Nederlandsche Opera: De Herbergprinses (Stadsschouwburg)
Het was de eerste gesubsidieerde voorstelling, bij welke alle autoriteiten, burgemeester, verschillende wethouders, commissaris der Koningin, de meeste muzikale persoonlijkheden, beroemde letterkundigen en verder een zeer aanzienlijk publiek de gast heeft willen zijn der Nederlandsche Opera.
Voor de pauze is de subsidieering ook enthousiast herdacht door Chris de Vos. Hij bleef bij het beeld der paarden, welke Koopman in zijn wagen wenscht te sturen, volgens het affiche, dat men overal zien kan. Amsterdam en het Rijk vormen een mooi tweespan; met Den Haag en Rotterdam zou het een prachtig vierspan kunnen zijn; Leiden, Utrecht en Arnhem mogen een paar hitten achterna zenden, zei ongeveer De Vos. Dit werd in détail door veel applaus onderstreept.
Men opende met ‘De Herbergprinses’, die we sinds 1915 niet gehoord hadden. Het werk heeft melodische weelden en vervoeringen, welke ieder kent en die niemand ontgaan. Als de handeling niet gestoord werd door lengten, drakerigheden en tè romantische situaties, als de telegram-stijl van den tekst een beetje gematigder was gebleven en minder het tegenwoordige revue-libretto naderde, als de componist ook hier en daar Wagner nòg beter ontweken was, zou men slechts bewonderingen hebben voor deze muzikale verrijzenis van Vlaanderen. Toen deze opera 22 jaar geleden geschreven werd (in 1896) stond zij op de hoogte van haar tijd, zelfs naast de meest moderne Italiaansche of Duitsche componisten. Nu is zij nog jong genoeg om te boeien, en wij Nederlanders, ondanks onze heele muzikale cultuur, kunnen ons niet beroemen op dit gebied een werk voortgebracht te hebben, dat zóó leeft en waarin de techniek zóó meesterlijk beheerscht wordt.

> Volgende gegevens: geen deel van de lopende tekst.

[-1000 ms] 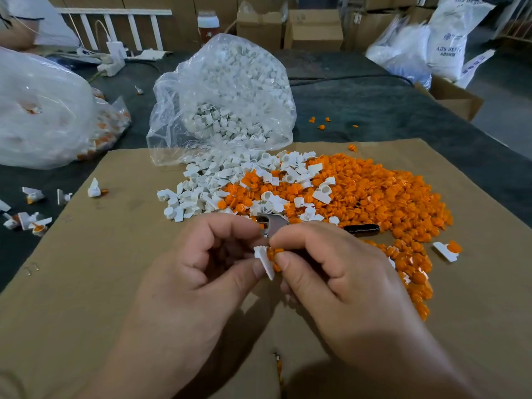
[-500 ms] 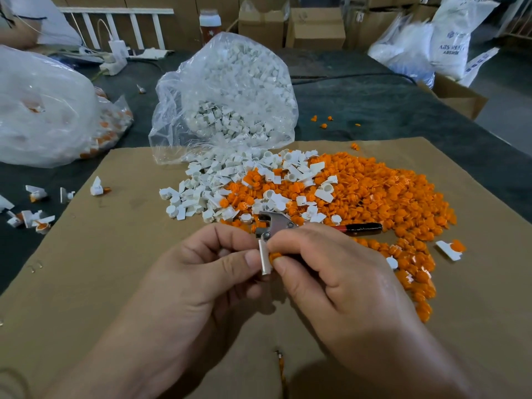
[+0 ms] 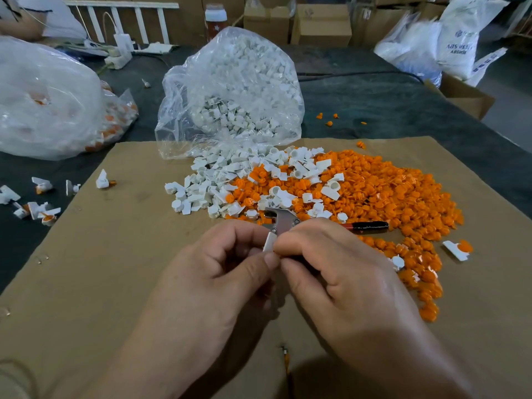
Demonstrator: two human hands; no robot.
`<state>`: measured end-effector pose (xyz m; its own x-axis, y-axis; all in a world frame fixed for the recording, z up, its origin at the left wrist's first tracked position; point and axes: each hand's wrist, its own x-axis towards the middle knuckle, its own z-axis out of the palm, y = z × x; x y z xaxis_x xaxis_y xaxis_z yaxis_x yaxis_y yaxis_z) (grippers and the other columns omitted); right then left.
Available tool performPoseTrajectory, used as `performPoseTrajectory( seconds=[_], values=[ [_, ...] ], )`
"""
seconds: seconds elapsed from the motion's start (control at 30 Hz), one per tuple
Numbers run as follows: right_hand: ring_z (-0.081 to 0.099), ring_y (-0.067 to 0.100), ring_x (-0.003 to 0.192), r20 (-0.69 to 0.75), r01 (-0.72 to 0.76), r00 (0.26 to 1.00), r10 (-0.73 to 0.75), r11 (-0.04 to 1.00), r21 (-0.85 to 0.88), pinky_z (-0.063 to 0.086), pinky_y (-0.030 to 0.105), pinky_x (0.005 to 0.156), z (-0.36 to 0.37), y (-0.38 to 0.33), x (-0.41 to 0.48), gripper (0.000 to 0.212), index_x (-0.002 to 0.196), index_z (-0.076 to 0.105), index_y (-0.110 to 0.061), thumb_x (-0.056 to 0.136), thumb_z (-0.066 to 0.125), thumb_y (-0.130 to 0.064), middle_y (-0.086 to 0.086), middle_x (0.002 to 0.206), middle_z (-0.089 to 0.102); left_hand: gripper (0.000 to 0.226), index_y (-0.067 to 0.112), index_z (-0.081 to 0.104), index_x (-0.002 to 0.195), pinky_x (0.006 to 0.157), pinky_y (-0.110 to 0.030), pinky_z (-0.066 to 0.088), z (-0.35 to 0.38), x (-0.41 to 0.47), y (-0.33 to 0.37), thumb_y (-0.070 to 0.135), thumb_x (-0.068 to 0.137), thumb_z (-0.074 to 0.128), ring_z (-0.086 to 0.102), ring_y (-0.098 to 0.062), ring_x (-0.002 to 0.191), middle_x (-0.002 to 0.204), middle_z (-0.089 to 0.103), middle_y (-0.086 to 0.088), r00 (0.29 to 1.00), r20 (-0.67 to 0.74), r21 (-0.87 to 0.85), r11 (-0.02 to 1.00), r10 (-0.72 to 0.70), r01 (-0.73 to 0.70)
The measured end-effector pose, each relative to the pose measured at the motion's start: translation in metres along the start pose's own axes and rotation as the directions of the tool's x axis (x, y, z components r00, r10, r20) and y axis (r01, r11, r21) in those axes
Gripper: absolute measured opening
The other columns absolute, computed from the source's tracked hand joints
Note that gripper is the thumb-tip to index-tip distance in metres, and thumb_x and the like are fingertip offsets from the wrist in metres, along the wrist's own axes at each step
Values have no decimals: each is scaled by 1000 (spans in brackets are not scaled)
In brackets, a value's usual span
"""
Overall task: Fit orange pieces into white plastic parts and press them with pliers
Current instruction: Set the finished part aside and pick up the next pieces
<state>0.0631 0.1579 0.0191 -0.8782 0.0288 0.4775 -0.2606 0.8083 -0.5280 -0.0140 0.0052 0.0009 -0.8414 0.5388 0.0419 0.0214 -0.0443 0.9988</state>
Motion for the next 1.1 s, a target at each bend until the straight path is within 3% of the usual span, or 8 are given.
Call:
performPoseTrajectory(
  seconds=[0.13, 0.27, 0.4, 0.53, 0.67, 0.7, 0.9, 1.1],
  values=[
    [61, 6, 86, 2, -139, 990, 141, 974, 181, 48, 14, 66, -1, 0, -1, 11, 100, 60, -39, 90, 58, -41, -14, 93, 59, 16, 26, 76, 89, 54, -27, 54, -1, 1, 2, 29, 73, 72, 65, -19, 56, 64, 68, -8, 1000, -25, -22, 1000, 17, -17],
    [69, 11, 75, 220, -399, 917, 333, 759, 515, 59, 28, 62, -2, 3, -2, 26, 108, 59, -45, 82, 61, -46, -8, 87, 70, 10, 26, 76, 85, 53, -23, 53, -2, 0, 4, 25, 77, 69, 66, -16, 58, 65, 69, -6, 998, -11, -15, 998, 54, -54],
    [71, 18, 71, 240, -396, 918, 316, 689, 607, 61, 46, 63, -3, 5, 2, 19, 102, 65, -40, 86, 62, -31, -1, 80, 73, 13, 28, 75, 88, 54, -24, 53, -3, -1, 6, 32, 76, 73, 68, -14, 61, 68, 71, -4, 992, 40, 55, 991, 119, -122],
    [71, 17, 71, 208, -354, 935, 289, 699, 622, 61, 44, 63, -4, 5, 2, 18, 100, 69, -35, 87, 64, -24, -1, 83, 73, 18, 30, 73, 89, 57, -19, 53, -2, -3, 7, 38, 74, 69, 70, -12, 63, 72, 74, -3, 988, 54, 75, 986, 142, -146],
    [71, 14, 72, 193, -346, 937, 291, 706, 618, 61, 37, 63, -3, 7, 2, 18, 98, 69, -35, 84, 66, -24, -5, 85, 72, 25, 35, 69, 97, 64, -51, 57, -3, -6, 5, 47, 75, 68, 71, -25, 72, 79, 75, -3, 986, 54, 211, 964, 155, -163],
    [72, 14, 72, 194, -348, 936, 293, 703, 620, 61, 35, 62, -3, 7, 2, 18, 98, 69, -35, 84, 66, -24, -6, 85, 72, 25, 36, 69, 97, 65, -52, 57, -3, -7, 6, 48, 75, 66, 71, -24, 72, 79, 75, -1, 984, 54, 245, 953, 172, -180],
    [71, 18, 70, 198, -339, 939, 280, 667, 664, 59, 31, 61, -2, 4, 3, 18, 95, 68, -34, 84, 64, -20, -1, 83, 72, 20, 37, 68, 90, 54, -8, 46, 2, -9, 12, 44, 72, 62, 63, 1, 61, 71, 73, 11, 972, 38, 315, 921, 231, -231],
    [70, 20, 65, 186, -331, 939, 288, 619, 712, 56, 26, 58, -1, 4, 3, 15, 85, 67, -29, 82, 65, -15, 4, 77, 72, 18, 35, 69, 85, 53, -10, 47, 2, -9, 14, 42, 69, 64, 67, -4, 60, 70, 74, 2, 982, 66, 218, 958, 176, -186]
  ],
)
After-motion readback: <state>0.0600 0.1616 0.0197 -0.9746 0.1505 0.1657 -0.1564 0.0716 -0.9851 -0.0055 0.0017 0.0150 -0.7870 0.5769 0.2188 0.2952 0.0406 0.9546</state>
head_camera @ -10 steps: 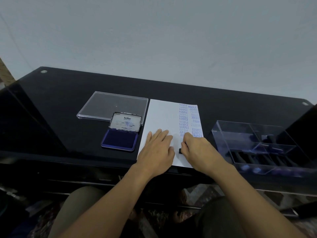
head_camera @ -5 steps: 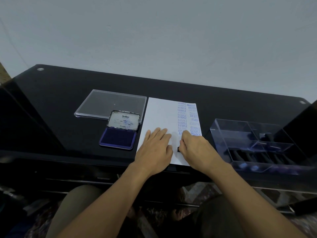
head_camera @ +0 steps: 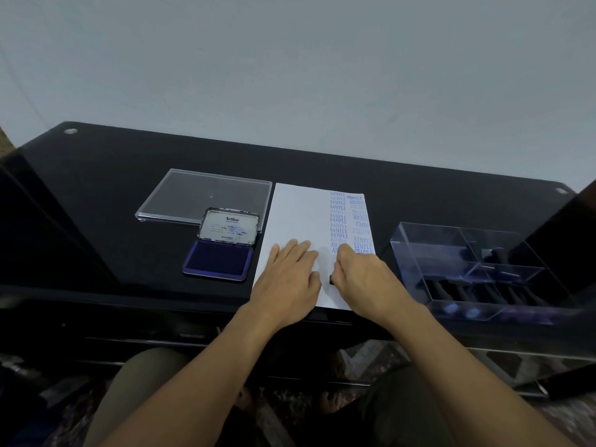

Haar nieuwe succes dankt "De Herbergprinses’ in de eerste plaats aan den dirigent Van Raalte. Hij heeft den onophoudelijker gloed, het sanguinische entrain van deze plein-air-muziek prachtig begrepen en vertolkt. Hij heeft gezorgd voor even meesleepende als rolvaste ensemble's, hij heeft uitstekend gemanoeuvreerd met de massa's, zijn versterkt orchest klonk feilloos, zijn koren en kinderkoor waren verrassend van glans en van zekerheid.
Faniella Lohoff zong de Rita, de eerste hooge rol, die ik haar zonder moeite zag overwinnen. Maar de juiste modulatie tusschen een soort van muze, welke zij is in de eerste twee bedrijven en de ‘herbergprinses’, welke zij speelt in het laatste, heeft zij niet kunnen vinden. Haar costume voor het carnaval-feest was een vergissing en in de herberg verloor zij alle distinctie. Het was mij een raadsel waarom zij er zoo op gesteld is een vaas met twee ooren te mimeeren. Helene van Raalte zong de Reynilde met een even verjongd geluid als Faniella Lohoff hare Rita. Voor de tirades over ‘kunst’ en ‘kunstbegeestering’ van Merlijn had Jules Moes, ik weet niet welk een accent van suggestie en overtuiging gevonden, dat ze absoluut aannemelijk maakte en hem een van zijn beste avonden bezorgde. Voor Rabo had men niemand beter kunnen kiezen een Anton Dirks. Hij speelde het derde bedrijf met een geweld en een driftige volbloedigheid, die het de hoogste dramatische spanning gaven.
De Bluts van Jan van Bijleveldt, werd een voortdurend succes. Van den Ploeg als Marcus was uitstekend en de Kateleyn van Joh. Zegers de Beijl, ondankbaar, moeilijk, maar verdienstelijk. Henri Engelen had de regie, die tot in de costuums van het kinderkoor accuraat was, die 't carnaval handig los en feestelijk overstroomd van kleuren gedresseerd had.
Een schitterende opening. En het zou waarschijnlijk wel de moeite waard zijn hier eens een ander werk te geven van Jan Blockx.